WORK REQUEST -> I'd ask you to write out the lines below exactly, with no images.

SUPPLIED INFORMATION ->
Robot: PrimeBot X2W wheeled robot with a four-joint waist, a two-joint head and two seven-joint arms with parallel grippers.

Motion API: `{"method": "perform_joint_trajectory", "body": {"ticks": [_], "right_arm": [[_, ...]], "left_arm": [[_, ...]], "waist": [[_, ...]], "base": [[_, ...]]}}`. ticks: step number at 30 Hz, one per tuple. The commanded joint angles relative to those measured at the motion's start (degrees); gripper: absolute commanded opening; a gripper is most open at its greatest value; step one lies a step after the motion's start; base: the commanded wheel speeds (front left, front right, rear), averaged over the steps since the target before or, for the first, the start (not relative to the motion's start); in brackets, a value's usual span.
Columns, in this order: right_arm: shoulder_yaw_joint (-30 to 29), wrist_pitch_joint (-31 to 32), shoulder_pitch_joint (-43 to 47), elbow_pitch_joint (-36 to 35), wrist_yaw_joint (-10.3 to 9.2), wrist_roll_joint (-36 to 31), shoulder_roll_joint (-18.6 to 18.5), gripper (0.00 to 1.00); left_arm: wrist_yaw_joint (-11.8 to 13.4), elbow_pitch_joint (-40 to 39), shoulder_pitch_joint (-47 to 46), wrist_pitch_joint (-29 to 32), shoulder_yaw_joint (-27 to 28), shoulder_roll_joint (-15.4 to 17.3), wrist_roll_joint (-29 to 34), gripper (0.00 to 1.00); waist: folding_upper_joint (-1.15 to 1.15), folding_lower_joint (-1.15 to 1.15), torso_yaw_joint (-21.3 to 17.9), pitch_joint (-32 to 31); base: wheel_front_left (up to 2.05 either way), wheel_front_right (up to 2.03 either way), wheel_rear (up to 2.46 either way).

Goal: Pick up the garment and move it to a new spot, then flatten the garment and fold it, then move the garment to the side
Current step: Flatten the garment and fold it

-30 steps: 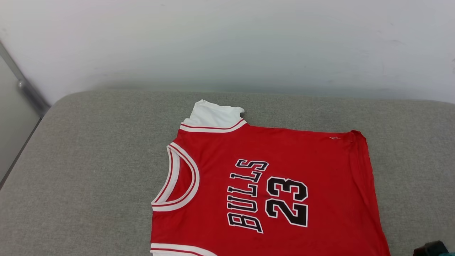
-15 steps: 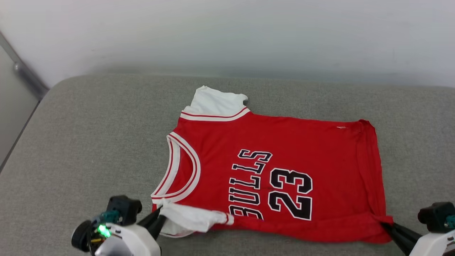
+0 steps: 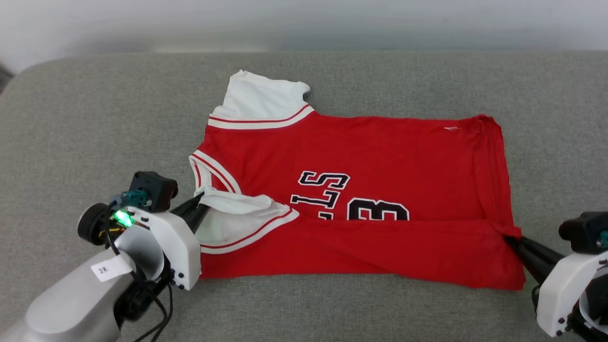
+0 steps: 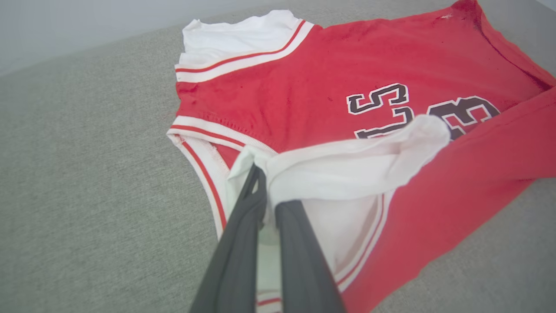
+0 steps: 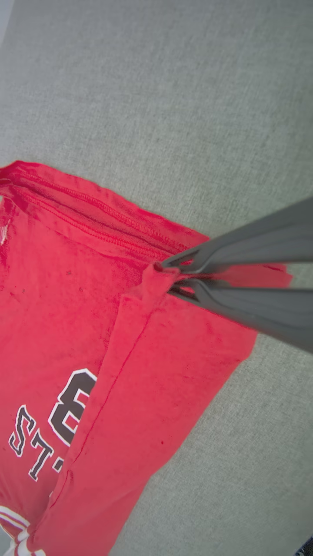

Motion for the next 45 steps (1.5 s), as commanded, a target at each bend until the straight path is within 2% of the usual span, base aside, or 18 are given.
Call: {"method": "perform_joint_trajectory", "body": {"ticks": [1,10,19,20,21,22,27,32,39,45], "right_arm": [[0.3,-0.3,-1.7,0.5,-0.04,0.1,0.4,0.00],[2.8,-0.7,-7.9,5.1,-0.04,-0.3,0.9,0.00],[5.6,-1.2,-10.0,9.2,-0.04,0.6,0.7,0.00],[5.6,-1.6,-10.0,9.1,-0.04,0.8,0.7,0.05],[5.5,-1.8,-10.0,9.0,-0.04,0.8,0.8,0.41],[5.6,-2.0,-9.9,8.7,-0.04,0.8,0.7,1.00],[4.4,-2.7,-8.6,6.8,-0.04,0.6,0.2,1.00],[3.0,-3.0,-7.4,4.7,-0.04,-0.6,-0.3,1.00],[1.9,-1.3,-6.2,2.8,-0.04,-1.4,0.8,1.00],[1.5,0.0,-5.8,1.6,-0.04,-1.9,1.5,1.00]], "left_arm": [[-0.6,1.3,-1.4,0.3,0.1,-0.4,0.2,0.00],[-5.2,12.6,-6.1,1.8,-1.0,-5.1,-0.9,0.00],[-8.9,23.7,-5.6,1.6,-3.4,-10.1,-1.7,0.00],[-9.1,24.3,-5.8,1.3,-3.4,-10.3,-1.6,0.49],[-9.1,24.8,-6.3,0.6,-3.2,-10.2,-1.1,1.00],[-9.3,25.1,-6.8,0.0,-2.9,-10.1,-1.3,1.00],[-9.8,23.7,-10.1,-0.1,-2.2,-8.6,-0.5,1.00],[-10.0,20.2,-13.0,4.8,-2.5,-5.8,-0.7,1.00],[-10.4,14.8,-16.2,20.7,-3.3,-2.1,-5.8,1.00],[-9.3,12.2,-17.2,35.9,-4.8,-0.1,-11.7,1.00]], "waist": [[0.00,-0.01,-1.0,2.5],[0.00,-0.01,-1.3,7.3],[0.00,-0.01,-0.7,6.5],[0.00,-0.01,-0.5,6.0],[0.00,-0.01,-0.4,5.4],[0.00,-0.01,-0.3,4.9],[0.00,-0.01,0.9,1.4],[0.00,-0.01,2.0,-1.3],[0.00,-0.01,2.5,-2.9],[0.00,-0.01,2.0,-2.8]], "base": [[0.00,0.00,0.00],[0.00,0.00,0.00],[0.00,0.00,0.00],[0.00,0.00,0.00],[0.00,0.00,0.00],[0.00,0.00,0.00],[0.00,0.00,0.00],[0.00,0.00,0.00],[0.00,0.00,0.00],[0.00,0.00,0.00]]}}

WRITTEN REPLY ->
Robot: PrimeBot X2W wheeled robot with a four-joint waist, a two-joint head and two seven-joint arms with parallel grippers.

Motion API: `{"method": "perform_joint_trajectory", "body": {"ticks": [_], "right_arm": [[_, ...]], "left_arm": [[_, ...]], "waist": [[_, ...]], "base": [[_, ...]]}}`. ticks: step number at 30 Hz, one per tuple. The commanded joint angles relative to those measured at the motion's start (degrees); gripper: absolute commanded opening; a gripper is most open at its greatest value; step one lies a step after the motion's start; base: the commanded wheel speeds (front left, front right, rear), averaged over the steps since the target before or, for the first, the start (not relative to the motion's start); in brackets, a value's usual span.
Columns, in this order: right_arm: shoulder_yaw_joint (-30 to 29), wrist_pitch_joint (-31 to 32), shoulder_pitch_joint (-43 to 47), elbow_pitch_joint (-36 to 35), wrist_yaw_joint (-10.3 to 9.2), wrist_roll_joint (-36 to 31), shoulder_roll_joint (-18.6 to 18.5), gripper (0.00 to 1.00); left_arm: wrist_yaw_joint (-11.8 to 13.4), elbow_pitch_joint (-40 to 39), shoulder_pitch_joint (-47 to 46), wrist_pitch_joint (-29 to 32), shoulder_yaw_joint (-27 to 28), shoulder_roll_joint (-15.4 to 17.3), wrist_roll_joint (-29 to 34), gripper (0.00 to 1.00); waist: folding_upper_joint (-1.15 to 1.15), folding_lower_joint (-1.15 to 1.15), torso_yaw_joint (-21.3 to 17.9), pitch_joint (-32 to 31); base: wheel_front_left (up to 2.05 either way), wheel_front_right (up to 2.03 either way), wheel_rear (up to 2.46 either way).

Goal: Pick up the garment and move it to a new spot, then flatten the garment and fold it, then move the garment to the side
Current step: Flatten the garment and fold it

-30 steps: 
-15 steps: 
+0 steps: 
+0 steps: 
+0 steps: 

Motion for the next 45 steps (1.5 s), as commanded, a target at each bend until the straight path is within 2% of the usual span, base aside, or 18 are given.
Call: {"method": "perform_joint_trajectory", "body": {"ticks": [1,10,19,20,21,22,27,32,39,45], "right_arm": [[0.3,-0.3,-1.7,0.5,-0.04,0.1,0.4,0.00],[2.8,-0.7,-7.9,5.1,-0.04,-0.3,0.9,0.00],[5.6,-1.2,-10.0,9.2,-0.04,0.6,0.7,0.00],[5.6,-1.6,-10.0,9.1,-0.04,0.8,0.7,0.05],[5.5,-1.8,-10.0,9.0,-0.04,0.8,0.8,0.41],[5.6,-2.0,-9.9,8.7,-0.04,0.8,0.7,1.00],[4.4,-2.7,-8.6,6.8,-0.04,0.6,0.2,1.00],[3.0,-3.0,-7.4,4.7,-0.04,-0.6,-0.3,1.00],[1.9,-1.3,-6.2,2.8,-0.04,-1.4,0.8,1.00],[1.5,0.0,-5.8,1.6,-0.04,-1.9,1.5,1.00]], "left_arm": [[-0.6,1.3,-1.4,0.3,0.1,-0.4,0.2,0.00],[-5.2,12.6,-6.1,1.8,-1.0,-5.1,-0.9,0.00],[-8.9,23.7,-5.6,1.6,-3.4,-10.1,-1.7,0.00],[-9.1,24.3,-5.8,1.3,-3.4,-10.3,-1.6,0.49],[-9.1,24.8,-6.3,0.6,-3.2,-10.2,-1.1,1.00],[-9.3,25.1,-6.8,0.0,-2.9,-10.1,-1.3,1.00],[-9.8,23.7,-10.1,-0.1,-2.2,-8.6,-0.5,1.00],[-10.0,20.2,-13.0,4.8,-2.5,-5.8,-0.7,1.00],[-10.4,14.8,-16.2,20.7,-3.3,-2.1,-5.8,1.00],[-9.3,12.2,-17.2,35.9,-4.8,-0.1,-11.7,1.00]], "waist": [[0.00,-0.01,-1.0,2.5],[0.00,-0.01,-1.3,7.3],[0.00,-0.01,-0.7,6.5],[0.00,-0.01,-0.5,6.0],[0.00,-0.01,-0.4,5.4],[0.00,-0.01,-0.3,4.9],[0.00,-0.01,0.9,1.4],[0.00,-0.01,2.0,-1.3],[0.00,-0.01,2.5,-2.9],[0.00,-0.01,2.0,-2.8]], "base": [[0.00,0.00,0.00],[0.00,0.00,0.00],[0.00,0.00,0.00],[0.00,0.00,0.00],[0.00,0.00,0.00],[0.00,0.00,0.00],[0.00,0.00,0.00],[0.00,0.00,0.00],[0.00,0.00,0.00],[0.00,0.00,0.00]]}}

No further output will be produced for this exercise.